WHAT YOU ARE ASKED TO DO
The response should be the lines of the data, starting at the first and ending at the one that contains "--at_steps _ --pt", copied without change.

[Data items]

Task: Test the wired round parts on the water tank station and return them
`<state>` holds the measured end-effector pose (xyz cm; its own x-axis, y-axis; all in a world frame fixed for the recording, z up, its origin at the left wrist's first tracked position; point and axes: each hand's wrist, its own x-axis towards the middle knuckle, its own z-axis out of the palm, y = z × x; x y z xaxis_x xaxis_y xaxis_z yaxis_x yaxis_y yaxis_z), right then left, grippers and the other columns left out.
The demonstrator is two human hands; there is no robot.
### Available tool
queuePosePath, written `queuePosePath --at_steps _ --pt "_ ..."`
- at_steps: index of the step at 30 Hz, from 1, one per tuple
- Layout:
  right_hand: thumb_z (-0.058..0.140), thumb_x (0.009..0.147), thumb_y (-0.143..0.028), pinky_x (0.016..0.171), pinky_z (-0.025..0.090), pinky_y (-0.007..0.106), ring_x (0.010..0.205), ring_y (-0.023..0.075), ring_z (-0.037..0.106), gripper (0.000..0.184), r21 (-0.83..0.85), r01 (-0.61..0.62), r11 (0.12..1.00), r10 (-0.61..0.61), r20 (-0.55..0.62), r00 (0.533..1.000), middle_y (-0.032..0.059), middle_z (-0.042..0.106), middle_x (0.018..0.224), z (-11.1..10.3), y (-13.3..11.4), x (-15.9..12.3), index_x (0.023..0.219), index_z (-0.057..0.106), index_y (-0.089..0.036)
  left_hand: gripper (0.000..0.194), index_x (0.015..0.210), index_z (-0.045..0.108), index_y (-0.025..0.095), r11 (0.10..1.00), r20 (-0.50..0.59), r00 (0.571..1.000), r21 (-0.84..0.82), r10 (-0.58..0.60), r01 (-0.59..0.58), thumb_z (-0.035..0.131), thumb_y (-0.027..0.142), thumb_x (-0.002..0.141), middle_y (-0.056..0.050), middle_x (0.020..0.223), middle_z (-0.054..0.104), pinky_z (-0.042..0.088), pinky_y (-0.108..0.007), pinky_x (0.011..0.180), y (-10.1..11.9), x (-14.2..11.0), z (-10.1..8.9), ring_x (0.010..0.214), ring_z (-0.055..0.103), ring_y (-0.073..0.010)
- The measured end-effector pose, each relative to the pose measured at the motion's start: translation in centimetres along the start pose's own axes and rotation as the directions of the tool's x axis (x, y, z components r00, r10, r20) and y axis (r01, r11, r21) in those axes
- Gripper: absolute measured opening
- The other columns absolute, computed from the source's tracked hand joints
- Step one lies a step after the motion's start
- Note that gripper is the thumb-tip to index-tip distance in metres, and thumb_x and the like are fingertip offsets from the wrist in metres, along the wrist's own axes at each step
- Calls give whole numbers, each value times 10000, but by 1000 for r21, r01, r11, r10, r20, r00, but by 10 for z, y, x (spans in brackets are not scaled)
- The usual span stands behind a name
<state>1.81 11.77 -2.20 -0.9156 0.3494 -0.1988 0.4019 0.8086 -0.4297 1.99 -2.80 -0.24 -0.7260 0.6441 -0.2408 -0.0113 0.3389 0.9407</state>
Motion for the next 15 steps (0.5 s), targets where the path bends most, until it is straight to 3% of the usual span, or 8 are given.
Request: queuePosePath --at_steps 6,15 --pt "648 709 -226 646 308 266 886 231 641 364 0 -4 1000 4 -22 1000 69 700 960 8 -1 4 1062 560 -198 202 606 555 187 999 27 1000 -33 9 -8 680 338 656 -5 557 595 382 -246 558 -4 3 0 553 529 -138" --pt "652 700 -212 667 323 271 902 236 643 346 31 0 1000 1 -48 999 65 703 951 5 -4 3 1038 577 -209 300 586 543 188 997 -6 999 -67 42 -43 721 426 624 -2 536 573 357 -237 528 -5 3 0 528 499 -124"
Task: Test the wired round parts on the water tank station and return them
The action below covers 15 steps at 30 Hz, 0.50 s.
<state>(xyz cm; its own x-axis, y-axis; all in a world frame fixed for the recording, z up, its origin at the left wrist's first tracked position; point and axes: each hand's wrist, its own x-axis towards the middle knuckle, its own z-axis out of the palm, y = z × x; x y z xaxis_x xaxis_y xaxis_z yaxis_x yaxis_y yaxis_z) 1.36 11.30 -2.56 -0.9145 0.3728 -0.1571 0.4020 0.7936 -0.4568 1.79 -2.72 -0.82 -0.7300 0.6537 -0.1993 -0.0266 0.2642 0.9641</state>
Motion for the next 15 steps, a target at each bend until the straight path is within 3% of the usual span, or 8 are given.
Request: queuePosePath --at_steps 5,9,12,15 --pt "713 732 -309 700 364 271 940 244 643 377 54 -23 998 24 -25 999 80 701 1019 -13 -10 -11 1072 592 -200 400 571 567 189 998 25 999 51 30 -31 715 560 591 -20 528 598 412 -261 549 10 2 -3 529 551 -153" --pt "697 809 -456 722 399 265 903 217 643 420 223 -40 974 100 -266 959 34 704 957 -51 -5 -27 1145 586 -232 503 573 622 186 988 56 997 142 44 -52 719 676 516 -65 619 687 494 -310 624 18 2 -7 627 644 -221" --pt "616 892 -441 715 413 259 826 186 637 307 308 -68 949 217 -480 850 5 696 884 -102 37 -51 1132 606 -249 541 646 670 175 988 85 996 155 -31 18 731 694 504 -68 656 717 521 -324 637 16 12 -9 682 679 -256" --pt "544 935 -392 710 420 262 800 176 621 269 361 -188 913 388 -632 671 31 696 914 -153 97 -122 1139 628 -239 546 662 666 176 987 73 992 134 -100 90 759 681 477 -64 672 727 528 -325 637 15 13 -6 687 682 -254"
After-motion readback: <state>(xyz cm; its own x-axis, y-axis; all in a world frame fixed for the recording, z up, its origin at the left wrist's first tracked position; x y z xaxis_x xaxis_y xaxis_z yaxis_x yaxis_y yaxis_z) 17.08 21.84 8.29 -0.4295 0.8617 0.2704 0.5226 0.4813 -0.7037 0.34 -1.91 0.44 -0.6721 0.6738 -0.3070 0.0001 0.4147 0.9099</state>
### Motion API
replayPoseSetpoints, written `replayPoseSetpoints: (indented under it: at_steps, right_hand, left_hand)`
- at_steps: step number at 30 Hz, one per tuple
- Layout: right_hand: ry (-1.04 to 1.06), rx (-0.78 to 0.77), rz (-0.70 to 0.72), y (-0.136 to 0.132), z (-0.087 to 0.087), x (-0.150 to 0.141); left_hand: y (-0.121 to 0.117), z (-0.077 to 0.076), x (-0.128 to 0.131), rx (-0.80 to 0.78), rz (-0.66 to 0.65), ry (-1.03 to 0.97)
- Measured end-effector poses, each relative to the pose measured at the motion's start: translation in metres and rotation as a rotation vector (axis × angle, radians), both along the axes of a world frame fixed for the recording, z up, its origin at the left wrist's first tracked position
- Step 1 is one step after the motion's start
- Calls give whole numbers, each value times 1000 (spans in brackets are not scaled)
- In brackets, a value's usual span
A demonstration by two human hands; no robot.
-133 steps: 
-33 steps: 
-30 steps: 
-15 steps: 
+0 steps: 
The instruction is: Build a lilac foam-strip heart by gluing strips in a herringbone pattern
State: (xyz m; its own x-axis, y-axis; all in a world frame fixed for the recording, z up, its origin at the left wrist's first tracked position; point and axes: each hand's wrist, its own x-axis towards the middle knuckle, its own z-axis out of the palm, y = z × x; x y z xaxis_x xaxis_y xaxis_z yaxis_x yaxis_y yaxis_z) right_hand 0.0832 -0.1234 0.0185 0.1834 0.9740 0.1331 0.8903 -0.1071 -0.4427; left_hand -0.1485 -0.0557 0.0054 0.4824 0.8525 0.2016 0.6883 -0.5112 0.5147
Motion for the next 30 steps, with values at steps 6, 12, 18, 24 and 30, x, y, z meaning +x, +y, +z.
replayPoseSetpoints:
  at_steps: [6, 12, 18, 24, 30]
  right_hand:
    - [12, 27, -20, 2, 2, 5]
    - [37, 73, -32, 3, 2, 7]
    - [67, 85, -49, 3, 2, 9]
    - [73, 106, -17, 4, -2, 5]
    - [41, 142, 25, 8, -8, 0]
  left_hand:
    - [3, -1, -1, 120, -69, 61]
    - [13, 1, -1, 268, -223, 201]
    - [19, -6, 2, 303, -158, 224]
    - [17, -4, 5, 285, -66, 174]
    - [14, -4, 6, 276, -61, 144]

OUTPUT OF THE TASK
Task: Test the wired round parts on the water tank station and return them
`<state>` holds the measured end-effector pose (xyz cm; its own x-axis, y-axis; all in a world frame fixed for the recording, z up, its origin at the left wrist's first tracked position; point and axes: each hand's wrist, its own x-axis towards the middle knuckle, its own z-axis out of the palm, y = z × x; x y z xaxis_x xaxis_y xaxis_z yaxis_x yaxis_y yaxis_z), right then left, grippers and the other columns left out.
The demonstrator is two human hands; there is no robot.
### Available tool
queuePosePath, written `queuePosePath --at_steps _ --pt "_ ..."`

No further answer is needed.